Keyed, brick-edged rounds to each gable, four fixed windows with glazing-bars, the
centre four panes pivoting, to each gable on first and second floors. Gauged brick
soldier arches over each window. Original ground floor showroom windows now blocked
and central pilaster piers truncated. Five bay curved range wrapping around the
corner to left with pier buttresses articulating between bays. Each bay with two
windows on each floor, moulded brick eaves and blocked ground floor fenestration.
Further five-bay range to left facing Onslow Street with similar articulation and
fenestrations; the ground floor piers retain square floral panels in the capitals.

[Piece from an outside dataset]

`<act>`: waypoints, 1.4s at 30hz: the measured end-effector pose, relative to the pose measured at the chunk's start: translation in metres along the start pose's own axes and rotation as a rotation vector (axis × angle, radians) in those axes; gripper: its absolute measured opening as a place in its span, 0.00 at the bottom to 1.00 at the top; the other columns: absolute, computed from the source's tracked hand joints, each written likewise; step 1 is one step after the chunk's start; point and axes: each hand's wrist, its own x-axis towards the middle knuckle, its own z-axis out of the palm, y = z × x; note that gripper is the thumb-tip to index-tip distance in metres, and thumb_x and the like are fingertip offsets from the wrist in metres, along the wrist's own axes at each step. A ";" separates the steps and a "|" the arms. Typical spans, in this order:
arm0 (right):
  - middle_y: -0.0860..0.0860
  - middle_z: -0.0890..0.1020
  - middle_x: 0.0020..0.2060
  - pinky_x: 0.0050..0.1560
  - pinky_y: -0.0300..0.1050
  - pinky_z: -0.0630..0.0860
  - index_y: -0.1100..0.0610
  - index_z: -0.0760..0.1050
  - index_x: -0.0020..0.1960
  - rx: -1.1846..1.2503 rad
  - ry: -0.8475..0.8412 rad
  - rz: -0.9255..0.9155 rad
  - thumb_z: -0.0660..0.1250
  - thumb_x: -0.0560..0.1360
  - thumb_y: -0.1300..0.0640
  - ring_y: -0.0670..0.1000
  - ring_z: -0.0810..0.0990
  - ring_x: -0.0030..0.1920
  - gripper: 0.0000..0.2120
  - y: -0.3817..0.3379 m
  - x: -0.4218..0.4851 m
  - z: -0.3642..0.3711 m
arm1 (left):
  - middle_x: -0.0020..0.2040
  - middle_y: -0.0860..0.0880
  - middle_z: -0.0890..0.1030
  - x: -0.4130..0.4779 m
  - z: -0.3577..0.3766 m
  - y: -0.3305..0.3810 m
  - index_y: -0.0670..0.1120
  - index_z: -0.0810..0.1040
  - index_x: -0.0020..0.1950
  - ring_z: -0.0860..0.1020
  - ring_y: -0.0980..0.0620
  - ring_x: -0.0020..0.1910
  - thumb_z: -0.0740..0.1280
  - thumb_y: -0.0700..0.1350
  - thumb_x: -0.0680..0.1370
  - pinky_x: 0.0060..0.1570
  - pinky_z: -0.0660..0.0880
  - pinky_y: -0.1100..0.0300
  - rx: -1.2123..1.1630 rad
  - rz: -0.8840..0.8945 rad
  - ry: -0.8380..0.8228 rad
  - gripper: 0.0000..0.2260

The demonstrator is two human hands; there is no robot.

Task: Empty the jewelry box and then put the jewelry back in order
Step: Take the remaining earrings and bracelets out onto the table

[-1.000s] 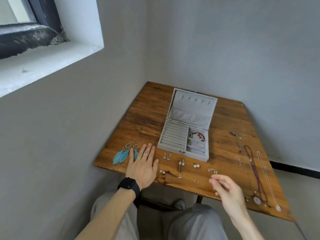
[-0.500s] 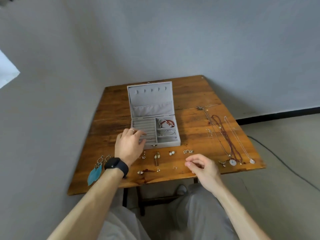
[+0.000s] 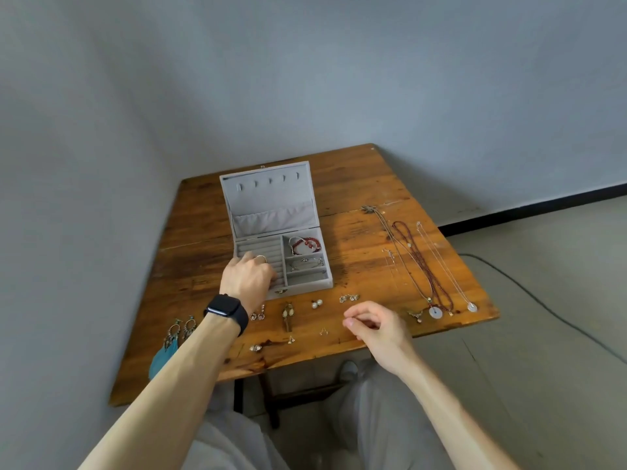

Rear elevation:- Irregular fenestration with cambered heads to windows. Seven
windows across both floors to right, of varying widths, 9 windows across the
gabled ranges. Blocked doors and windows on the ground floor. The factory
originally accommodated the manufacturing plant and equipment for the production
of touring cars, motor buses and commercial vehicles, including the fire engine,
designed by the Dennis Company. It was also used for experimental work and the
most important development was the Dennis "worm-driven" rear axle. The showrooms
of the Company originally occupied the ground floor, the manufacturing being on
the upper floors, and thus the building was one of the first, if not the first,
purpose-built car factories in England and the world. The company archives are
deposited at Guildford Muniment Room and original building plans are held by the
Guildford Borough Council.
"Why Dennis and How" (Guildford 1945) by R. Twelvetrees.
pp 60 - 74 "Factory Facts" and ill. opposite p.61.
Listing NGR: SU9940749558
This text is a legacy record and has not been updated since the building was originally listed. Details of the building may have changed in the intervening time. You should not rely on this listing as an accurate description of the building.